FEHLEN WEGEN DEUTSCHLAND
: Alt, Bass und Tenor

Unser Bass ist kein Mann, sondern eine ältere Dame

Heute spielt Deutschland bei der Fußball-WM. Mich interessiert das zwar, aber nicht so sehr, dass ich deswegen die Chorstunde verpassen würde. Das Singen gibt mir Energie. Ich kann gar nicht so krank sein, dass ich mich da nicht hinschleppen würde. Aber ob heute überhaupt jemand kommen wird?

Unser Chorleiter hat mich angerufen und gefragt, ob ich dabei bin. Dummerweise hat er nicht gesagt, ob sonst noch jemand sein Erscheinen angekündigt hat. Als ich im Probenraum ankomme, stehen immerhin ein paar Leute herum. Der Chorleiter grinst, als er sagt: „Wie ihr seht, sind nur die Sopranstimmen gekommen. Alt, Bass und Tenor sitzen vor der Glotze.“

Tatsächlich! Unser einziger Bass ist übrigens kein Mann, sondern eine ältere Dame mit Raucherstimme. Die fiebert also nun beim Fußball mit. „Super, ich kann heute den Sopran richtig aufeinander abstimmen“, meint der Chorleiter. Er übt gern mit jeder Stimmlage einzeln, um besser herauszuhören, ob jemand schief klingt.

Was singen wir denn heute? Bloß keine festliche Musik, zu spannungsgeladen ist die Atmosphäre. „Worauf habt ihr denn Lust?“, fragt der Chorleiter. Jemand schlägt den Kriminaltango vor, der passt, Fußball hat schon etwas von einem Krimi. Also singen wir ihn, und natürlich warten wir alle auf die dramatische Stelle, an der es heißt: „Da fällt ein Schuss.“ Es wäre zu schön, wenn es in genau diesem Moment ein Tor gäbe.

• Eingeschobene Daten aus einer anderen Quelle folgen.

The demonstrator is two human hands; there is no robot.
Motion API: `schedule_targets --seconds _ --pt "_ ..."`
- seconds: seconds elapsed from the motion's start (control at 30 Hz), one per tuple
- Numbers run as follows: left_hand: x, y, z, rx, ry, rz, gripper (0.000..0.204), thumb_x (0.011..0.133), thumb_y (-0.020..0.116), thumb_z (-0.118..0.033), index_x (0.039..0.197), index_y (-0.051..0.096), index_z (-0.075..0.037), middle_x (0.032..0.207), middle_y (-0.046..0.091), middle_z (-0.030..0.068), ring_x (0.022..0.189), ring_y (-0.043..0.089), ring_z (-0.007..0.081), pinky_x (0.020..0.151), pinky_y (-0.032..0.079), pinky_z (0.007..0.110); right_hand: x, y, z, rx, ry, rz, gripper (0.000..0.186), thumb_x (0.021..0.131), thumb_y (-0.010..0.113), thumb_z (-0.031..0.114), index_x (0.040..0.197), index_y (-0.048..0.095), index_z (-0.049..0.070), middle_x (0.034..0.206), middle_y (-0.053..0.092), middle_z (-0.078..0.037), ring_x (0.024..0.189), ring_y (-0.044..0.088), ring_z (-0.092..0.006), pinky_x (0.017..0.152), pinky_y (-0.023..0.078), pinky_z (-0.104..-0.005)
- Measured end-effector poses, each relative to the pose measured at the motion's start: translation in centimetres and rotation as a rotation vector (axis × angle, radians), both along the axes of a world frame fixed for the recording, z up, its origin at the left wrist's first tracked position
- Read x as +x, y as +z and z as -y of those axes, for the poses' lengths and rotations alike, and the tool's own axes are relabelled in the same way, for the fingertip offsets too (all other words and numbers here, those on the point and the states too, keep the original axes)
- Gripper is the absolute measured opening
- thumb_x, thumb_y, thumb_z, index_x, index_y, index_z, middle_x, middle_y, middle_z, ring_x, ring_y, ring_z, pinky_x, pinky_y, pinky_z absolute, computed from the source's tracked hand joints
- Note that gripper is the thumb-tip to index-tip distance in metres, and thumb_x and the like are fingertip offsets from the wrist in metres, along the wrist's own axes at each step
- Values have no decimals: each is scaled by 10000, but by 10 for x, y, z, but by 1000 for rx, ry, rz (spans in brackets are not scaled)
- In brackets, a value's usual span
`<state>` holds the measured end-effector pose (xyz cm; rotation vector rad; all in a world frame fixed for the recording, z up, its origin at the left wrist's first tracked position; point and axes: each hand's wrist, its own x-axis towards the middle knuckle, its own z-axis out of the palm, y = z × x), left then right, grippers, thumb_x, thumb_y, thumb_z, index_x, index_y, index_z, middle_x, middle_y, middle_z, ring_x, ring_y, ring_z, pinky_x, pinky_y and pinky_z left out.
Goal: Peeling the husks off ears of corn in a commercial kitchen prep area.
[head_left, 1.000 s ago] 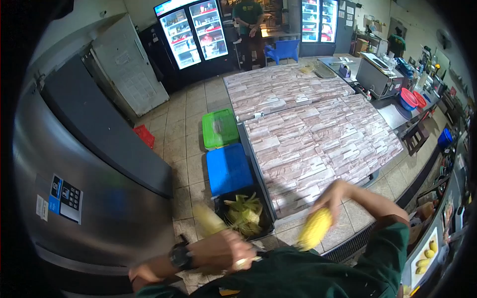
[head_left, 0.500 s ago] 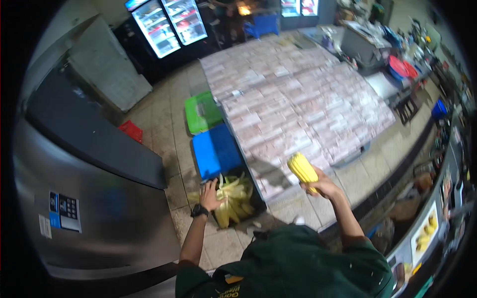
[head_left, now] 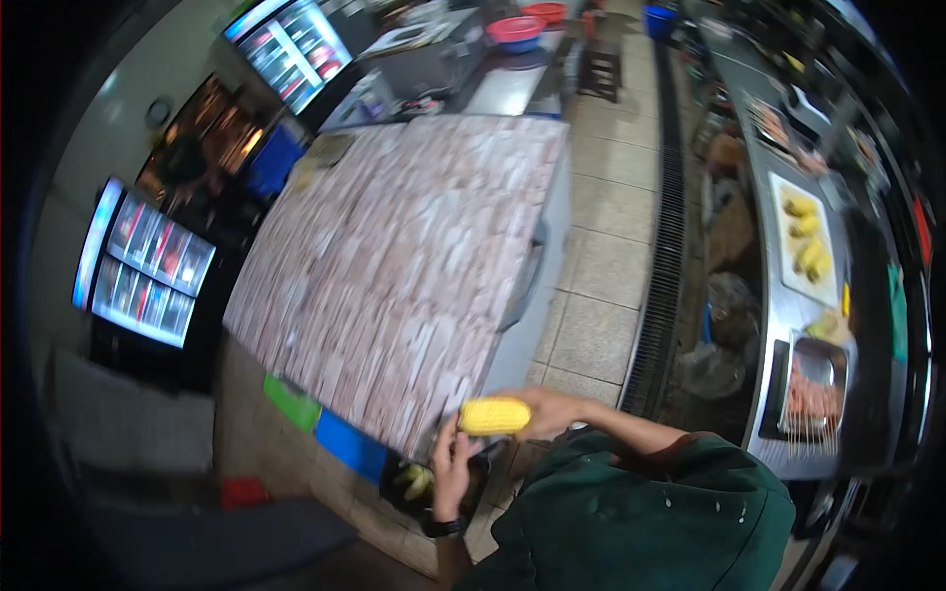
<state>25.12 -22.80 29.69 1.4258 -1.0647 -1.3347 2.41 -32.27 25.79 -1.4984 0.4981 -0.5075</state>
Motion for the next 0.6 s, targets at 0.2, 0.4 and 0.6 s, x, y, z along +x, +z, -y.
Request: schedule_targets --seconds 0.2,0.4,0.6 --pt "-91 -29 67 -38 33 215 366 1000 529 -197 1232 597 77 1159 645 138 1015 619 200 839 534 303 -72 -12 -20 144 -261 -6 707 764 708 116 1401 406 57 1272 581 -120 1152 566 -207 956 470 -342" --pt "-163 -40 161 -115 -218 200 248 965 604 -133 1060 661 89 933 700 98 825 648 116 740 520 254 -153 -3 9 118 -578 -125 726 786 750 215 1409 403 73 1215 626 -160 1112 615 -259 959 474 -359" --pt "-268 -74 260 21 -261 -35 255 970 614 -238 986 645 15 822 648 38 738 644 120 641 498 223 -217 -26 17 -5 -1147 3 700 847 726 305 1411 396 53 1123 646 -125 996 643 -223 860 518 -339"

Das aber passiert nicht.

Dreimal singen wir den Kriminaltango in der Hoffnung auf den Schuss zur passenden Zeit. Dann geben wir auf und wechseln zu „Mein kleiner grüner Kaktus“. Gerade als wir an die Stelle kommen, an der es heißt: „Und er sticht, sticht, sticht“, dröhnt es „Tor“, und Vuvuzelas tröten. Da waren sicher unsere fehlenden Stimmen dabei und noch Hunderte dazu.